### TASK REQUIREMENTS
Write out the entire listing below exactly as it appears, minus any pictures.

### INFORMATION PROVIDED
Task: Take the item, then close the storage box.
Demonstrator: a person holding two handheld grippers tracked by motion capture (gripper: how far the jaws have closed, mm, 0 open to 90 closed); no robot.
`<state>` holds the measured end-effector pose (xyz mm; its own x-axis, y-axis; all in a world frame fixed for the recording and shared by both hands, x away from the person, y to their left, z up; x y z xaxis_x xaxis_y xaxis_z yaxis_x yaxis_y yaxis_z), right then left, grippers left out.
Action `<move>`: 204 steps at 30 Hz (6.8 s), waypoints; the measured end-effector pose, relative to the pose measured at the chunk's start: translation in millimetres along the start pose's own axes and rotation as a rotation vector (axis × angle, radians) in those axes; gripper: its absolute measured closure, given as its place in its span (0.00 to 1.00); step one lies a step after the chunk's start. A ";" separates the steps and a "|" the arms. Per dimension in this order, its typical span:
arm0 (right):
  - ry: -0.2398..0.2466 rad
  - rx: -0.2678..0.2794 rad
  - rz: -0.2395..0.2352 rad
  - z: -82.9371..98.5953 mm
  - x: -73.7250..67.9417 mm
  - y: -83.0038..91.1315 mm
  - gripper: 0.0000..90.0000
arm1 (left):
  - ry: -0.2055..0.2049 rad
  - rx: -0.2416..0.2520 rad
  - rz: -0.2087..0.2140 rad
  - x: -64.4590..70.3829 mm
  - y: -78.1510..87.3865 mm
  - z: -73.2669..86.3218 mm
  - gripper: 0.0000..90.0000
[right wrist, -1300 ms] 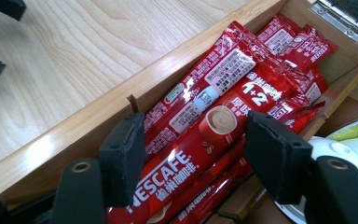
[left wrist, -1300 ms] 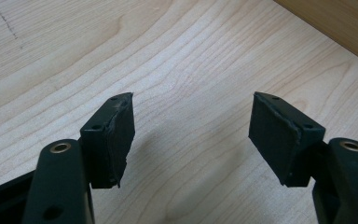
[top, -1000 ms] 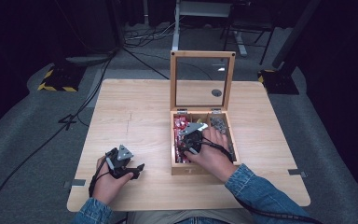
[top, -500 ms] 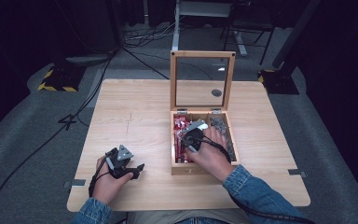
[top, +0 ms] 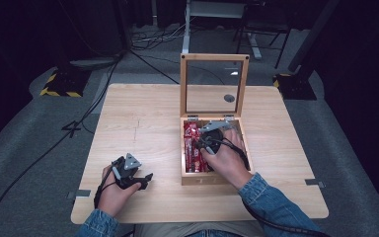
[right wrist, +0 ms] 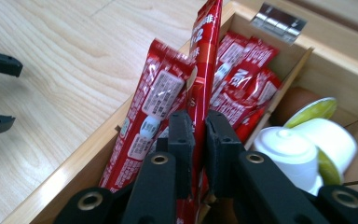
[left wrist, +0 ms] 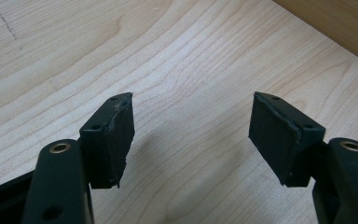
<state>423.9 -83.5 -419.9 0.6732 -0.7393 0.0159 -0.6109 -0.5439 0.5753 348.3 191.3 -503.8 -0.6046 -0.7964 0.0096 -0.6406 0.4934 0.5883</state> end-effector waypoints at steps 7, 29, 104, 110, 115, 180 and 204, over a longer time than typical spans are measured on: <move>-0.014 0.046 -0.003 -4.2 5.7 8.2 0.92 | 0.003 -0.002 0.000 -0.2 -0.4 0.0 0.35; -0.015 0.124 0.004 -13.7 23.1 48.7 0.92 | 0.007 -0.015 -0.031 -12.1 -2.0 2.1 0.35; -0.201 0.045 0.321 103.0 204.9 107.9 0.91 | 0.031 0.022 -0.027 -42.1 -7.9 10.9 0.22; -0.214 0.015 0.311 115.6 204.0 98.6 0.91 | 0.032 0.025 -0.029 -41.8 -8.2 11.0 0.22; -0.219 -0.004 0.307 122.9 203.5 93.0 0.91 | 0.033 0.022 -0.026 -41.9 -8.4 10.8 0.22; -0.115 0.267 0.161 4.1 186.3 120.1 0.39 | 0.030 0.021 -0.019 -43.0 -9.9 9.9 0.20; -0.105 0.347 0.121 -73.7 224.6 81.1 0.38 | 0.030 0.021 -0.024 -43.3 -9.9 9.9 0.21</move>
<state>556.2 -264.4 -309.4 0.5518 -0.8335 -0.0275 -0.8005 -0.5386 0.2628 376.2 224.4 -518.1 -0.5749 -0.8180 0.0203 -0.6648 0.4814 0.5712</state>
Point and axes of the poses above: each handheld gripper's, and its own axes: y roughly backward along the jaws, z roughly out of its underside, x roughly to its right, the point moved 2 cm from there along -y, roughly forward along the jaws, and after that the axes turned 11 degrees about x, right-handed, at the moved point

### OUTPUT FOR THIS TASK
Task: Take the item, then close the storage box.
Demonstrator: a person holding two handheld grippers tracked by motion capture (gripper: how far the jaws have closed, mm, 0 open to 90 closed); no robot.
`<state>` holds the measured end-effector pose (xyz mm; its own x-axis, y-axis; all in a world frame fixed for the recording and shared by both hands, x away from the person, y to their left, z up; x y z xaxis_x xaxis_y xaxis_z yaxis_x yaxis_y yaxis_z), right then left, grippers left out.
Action `<move>`: 204 steps at 30 Hz (6.8 s), waypoints; the measured end-effector pose, relative to the pose measured at the chunk's start: translation in millimetres along the start pose's own axes and rotation as a rotation vector (axis × angle, radians) in those axes; gripper: its absolute measured closure, given as its place in its span (0.00 to 1.00); step one lies a step after the chunk's start. A ";" separates the steps and a "|" the arms. Per dimension in this order, its typical span:
arm0 (right):
  - ry: -0.2398..0.2466 rad
  - rx: -0.2678..0.2794 rad
  - rz: -0.2395..0.2352 rad
  - z: -82.9371..98.5953 mm
  - x: -73.7250..67.9417 mm
  - y: -83.0038..91.1315 mm
  - gripper: 0.0000..90.0000
arm1 (left):
  - ry: -0.2055..0.2049 rad
  - rx: -0.2416..0.2520 rad
  - rz: -0.2087..0.2140 rad
  - x: -64.4590..70.3829 mm
  - y: -78.1510..87.3865 mm
  - z: -73.2669..86.3218 mm
  - gripper: 0.0000..90.0000
[right wrist, -1300 ms] 
[left wrist, -1300 ms] 
[top, -1000 ms] 
[top, -500 ms] 
[top, +0 ms] 
[right wrist, +0 ms] 
[left wrist, +0 ms] 
<state>423.9 -83.5 -419.9 0.6732 -0.7393 0.0159 -0.6109 -0.5439 0.5753 348.3 191.3 -503.8 -0.6046 -0.7964 0.0096 -0.6406 0.4934 0.5883</state> end-effector waypoints at steps 7, 29, 104, 110, 115, 180 and 204, over a longer time than typical spans are measured on: <move>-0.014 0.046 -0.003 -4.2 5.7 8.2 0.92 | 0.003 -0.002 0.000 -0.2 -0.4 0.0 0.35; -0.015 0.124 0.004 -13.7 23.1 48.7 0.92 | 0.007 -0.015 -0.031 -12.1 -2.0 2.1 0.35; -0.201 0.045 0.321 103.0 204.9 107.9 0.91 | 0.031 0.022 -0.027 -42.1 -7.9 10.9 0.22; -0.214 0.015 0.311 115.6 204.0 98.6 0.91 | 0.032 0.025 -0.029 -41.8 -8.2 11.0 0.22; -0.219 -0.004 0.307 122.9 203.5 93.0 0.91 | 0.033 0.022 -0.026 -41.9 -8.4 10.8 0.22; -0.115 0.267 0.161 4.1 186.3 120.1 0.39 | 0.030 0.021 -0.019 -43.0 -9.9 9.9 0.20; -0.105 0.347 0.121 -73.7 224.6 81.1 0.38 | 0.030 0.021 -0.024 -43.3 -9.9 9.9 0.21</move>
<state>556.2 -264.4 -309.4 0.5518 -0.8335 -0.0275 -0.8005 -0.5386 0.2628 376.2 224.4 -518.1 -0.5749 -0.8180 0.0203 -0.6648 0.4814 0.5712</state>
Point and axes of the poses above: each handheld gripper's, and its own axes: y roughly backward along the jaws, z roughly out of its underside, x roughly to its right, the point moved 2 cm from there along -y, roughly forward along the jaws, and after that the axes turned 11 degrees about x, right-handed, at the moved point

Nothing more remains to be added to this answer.